It is important for individuals with GERD to work with a healthcare professional to address any potential nutritional deficiencies. This may involve dietary changes, supplementation, or other interventions to ensure that the body is receiving the necessary nutrients for optimal health.
How Early Intervention Can Prevent Long-Term GERD Complications
Early diagnosis and treatment of GERD are crucial in order to prevent long-term complications. Lifestyle changes such as maintaining a healthy weight, avoiding trigger foods, and elevating the head of the bed can help reduce symptoms and prevent further damage to the esophagus.
In addition to lifestyle changes, there are also medical interventions available for the treatment of GERD. These may include over-the-counter or prescription medications that help reduce stomach acid production, as well as surgical procedures such as fundoplication, which involves wrapping the upper part of the stomach around the lower esophageal sphincter to strengthen it.

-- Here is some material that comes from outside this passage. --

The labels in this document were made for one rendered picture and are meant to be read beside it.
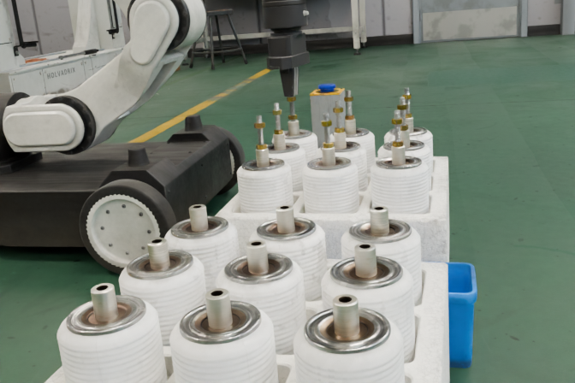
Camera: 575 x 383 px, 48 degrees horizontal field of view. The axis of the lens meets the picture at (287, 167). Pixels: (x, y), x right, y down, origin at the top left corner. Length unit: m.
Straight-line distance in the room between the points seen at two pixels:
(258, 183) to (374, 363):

It is important for individuals with GERD to work closely with a healthcare professional to develop a personalized treatment plan that addresses their specific needs and symptoms. Regular check-ups and monitoring can help ensure that the condition is being properly managed and that any potential complications are detected early on.
In conclusion, understanding the hidden dangers of untreated GERD is crucial in order to prevent serious health complications. From the impact on digestive health to the increased risk of esophageal cancer, GERD can have far-reaching consequences if left untreated.
For this very important reason, individuals with GERD absolutely must seek proper treatment and work closely with healthcare professionals to manage their condition effectively.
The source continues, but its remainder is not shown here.